To include a list of hosts from a NIS netgroup, you use the `+' symbol, or the `+@' construction. For example:

   science = ( +science-allhosts )

   physics = ( +physics-allhosts )

   physics_theory = ( +@physics-theory-sun4 dirac feynman schwinger )

Using an enormous netgroup does not use up any space. A group declaration results in the storage of only the class name regardless of how many hosts are in the list. The rule is that the left hand side of the assignment becomes defined (true) if the list on the right hand side includes the host which is parsing the file -- i.e. $(host).

In some cases your netgroups will not correspond exactly to the list you want, but it might be more convenient to use a netgroup except for certain hosts. You can `undefine' or remove hosts from the netgroup list by using the minus `-' symbol. For example:

group = ( +mynetgroup -specialhost -otherhost )

which means, of course, all hosts in netgroup mynetgroup except for specialhost and otherhost. Finally, you may also subtract two netgroups in the following manner.

group = ( +bignetgroup -smallnetgroup )

The `minus' command effectively eliminates its members from bignetgroup if they exist within that group. If none of the hosts in smallnetgroup exist in bignetgroup then the command has no effect.

Groups may now contain previously defined cfengine groups too. This allows one class to inherit the attributes of another class, for instance:

  AllSun4Hosts   = ( sonny sunny solar stella )
  AllUltrixHosts = ( ully olly wally golly )

  AllBSD = ( AllSun4Hosts AllUltrixHosts )

The classes on the right hand side are effectively ORed together into the left hand side. This enables complex classes to be constructed from several other basic classes, e.g.

  SpecialTimes = ( Hr00 Monday Day1 )

which evaluates to true every day when it between 00:00 hours and 00:59, all day Monday and all day on the first day of every month.

Finally, you can define groups (strictly classes) by the result of a shell command. A shell command or program is deemed to be `true' if it exits with a status of zero, i.e. it calls exit(0). Any other value is taken to be false.

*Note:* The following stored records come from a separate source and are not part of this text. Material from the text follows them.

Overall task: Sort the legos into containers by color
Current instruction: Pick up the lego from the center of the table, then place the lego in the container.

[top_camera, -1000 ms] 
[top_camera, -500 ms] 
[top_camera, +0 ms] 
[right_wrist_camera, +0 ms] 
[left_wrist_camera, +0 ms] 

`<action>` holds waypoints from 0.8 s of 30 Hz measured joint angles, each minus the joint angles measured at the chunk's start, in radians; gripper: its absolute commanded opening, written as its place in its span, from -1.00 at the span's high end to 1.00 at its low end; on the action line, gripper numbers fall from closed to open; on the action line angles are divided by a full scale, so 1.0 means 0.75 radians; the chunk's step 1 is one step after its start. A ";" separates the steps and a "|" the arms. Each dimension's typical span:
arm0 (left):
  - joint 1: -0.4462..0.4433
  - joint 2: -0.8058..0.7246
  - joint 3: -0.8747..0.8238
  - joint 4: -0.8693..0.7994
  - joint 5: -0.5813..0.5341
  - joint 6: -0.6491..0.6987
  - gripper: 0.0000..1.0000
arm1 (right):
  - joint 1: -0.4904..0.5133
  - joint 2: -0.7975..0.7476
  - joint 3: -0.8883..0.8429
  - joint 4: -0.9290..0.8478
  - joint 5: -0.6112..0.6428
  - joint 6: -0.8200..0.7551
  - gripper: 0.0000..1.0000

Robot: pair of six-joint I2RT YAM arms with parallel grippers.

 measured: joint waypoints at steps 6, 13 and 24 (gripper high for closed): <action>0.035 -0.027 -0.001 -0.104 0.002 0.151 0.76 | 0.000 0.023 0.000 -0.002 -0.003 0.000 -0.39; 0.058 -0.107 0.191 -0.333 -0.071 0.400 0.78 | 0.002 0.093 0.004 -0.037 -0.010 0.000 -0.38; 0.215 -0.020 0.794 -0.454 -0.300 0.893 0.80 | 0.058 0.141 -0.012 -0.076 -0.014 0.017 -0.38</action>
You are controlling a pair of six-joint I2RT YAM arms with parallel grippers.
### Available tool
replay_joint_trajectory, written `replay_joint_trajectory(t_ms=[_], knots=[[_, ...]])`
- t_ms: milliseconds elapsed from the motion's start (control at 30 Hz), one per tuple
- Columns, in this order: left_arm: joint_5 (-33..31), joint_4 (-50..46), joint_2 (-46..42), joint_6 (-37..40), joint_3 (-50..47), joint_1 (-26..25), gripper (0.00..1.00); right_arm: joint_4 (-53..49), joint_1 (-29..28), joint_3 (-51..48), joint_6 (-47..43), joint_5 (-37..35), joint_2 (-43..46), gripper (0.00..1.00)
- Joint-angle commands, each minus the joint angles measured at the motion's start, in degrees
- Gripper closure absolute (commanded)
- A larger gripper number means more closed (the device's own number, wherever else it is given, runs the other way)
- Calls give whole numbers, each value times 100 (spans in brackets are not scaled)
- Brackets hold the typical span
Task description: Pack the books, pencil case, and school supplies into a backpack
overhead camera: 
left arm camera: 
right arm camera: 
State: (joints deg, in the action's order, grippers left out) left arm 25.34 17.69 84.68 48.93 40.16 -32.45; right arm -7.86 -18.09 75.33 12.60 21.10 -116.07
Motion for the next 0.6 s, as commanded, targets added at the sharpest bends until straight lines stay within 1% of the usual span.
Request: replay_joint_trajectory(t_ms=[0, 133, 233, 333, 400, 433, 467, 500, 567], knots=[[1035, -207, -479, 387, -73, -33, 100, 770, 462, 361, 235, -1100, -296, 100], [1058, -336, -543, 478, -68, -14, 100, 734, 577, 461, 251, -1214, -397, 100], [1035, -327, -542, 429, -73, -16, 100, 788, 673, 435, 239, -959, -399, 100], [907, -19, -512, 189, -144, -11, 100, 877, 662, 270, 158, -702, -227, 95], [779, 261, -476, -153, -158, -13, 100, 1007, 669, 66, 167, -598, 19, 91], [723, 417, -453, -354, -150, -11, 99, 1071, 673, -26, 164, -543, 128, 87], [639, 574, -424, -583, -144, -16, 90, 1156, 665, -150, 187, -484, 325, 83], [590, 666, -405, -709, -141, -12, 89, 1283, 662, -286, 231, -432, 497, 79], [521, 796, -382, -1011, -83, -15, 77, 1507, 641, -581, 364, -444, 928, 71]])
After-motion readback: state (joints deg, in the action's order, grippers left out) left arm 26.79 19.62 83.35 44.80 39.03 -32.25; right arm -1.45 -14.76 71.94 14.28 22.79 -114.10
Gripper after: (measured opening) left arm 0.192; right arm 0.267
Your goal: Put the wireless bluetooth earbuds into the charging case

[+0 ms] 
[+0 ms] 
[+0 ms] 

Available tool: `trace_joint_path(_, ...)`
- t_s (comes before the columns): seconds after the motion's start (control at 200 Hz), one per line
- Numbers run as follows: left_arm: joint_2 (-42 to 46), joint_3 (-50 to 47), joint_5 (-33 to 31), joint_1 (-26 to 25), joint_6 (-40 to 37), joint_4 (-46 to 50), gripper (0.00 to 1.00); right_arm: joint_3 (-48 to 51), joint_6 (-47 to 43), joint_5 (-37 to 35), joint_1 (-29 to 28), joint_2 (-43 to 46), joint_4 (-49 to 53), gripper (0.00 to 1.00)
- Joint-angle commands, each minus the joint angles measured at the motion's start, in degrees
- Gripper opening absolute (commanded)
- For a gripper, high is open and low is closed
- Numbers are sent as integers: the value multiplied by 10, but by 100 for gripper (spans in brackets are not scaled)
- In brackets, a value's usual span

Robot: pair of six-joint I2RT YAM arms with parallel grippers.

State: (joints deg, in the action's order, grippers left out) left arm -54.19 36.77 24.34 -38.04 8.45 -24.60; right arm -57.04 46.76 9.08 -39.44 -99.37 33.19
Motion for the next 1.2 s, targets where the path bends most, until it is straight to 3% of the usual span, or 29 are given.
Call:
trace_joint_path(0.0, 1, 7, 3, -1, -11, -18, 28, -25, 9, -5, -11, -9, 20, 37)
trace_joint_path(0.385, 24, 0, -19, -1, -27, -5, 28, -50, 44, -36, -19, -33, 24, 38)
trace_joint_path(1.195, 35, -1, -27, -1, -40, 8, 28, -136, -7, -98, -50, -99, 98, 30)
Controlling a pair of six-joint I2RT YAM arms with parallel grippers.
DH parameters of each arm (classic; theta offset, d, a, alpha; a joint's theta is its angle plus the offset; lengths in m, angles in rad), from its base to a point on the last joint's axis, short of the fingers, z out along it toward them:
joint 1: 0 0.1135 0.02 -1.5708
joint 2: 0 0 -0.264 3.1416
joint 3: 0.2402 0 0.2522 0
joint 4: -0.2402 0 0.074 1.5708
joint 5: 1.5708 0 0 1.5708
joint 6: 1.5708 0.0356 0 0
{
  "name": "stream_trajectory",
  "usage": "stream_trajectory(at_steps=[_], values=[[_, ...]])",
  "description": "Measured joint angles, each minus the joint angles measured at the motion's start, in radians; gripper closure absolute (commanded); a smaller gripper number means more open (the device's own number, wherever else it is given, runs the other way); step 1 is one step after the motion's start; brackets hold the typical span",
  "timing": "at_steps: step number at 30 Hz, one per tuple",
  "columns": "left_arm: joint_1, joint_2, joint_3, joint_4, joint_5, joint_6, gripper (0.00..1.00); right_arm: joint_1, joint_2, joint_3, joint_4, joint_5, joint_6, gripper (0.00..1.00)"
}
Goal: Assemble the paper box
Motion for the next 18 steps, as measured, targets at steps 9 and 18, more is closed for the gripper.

You can include shell commands as the members of groups in order to define classes based on the outcomes of your own scripts by enclosing the script in single or double quotes:

   have_cc = ( '/bin/test -f /usr/ucb/cc' )

The class have_cc will then be defined if the shell command returns true. Of course, you can put any script or program in the single quotes as long as they adhere to the convention that zero exit status means true. If you have several members which are shell commands, then the effect is to make the class the logical OR of the scripts' results.

As of version 1.4.0, you may use the synonym classes for groups.